The nematode Caenorhabditis elegans represents a recent experimental system, introduced in 1965 by Sydney Brenner (Nobel Prize in Medicine 2002) to study the functioning of the nervous system within a simple organism. C. elegans is a small round worm, one millimeter long, which feeds on bacteria and can be relatively simple grown on a layer of gel in a Petri dish. In addition, the eggs and tissues of C. elegans are transparent, allowing identification and monitoring of cells during development. There are two sexes, male and hermaphrodite.
During their development, hermaphrodites start by producing sperm, which is stored in a spermathèque, then oocytes which will be fertilized on contact with the spermathèque. Males only produce sperm and can fertilize hermaphrodites. Thanks to an as yet unclear property, sperm from the male dominates sperm from the hermaphrodite. The animal’s life cycle is three days at room temperature. A hermaphrodite lays up to 300 fertilized eggs.

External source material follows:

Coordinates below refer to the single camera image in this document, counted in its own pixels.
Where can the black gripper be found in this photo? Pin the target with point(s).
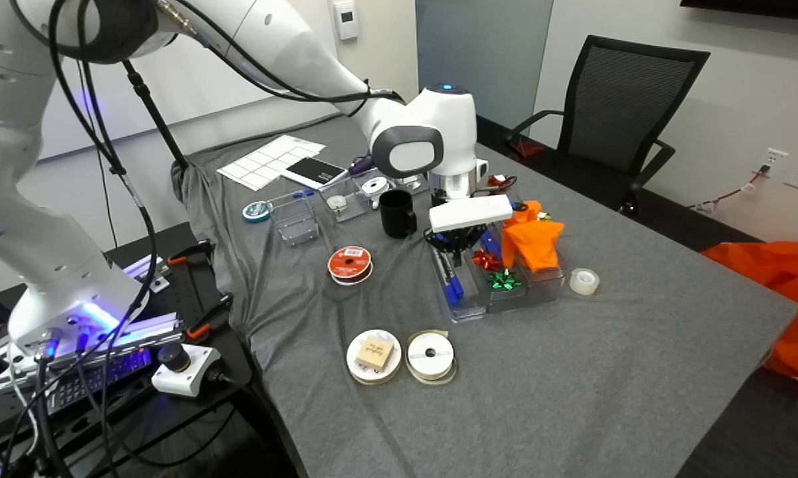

One of the goals of Sydney Brenner’s project was to accurately describe the fate of each cell, from the embryo to terminal differentiation. Fortunately, the cell line of this nematode species has been found to be invariant, which is not the case for its cousins: thus, a particular muscle or nervous system cell always comes from the same original cell. At the end of its development, hermaphrodite has exactly 959 somatic cells. Another facet of the project was the systematic description, by electron microscopy, of the architecture of the 302 neurons and the 56 associated cells making up the nervous system. In recent years, the genetics of C. elegans have grown considerably, providing a number of tools for manipulating the six chromosomes of this organism.
Recently, an international consortium has completed the sequencing of its genome. This considerable mass of information collected can advantageously be used thanks to the technique of “RNA interference”, discovered precisely in C. elegans. This method uses the inhibitory effect of the injection of double-stranded RNA (messenger RNA and its image) on the translation of the corresponding protein. This RNA interference technique was later adapted to Drosophila and cultured mammalian cells. More than in any other biological discipline, advances in cell biology depend on the development of techniques: the emergence of new study models, in particular animals, has already allowed, and will allow remarkable progress in the knowledge of the functioning of the cell.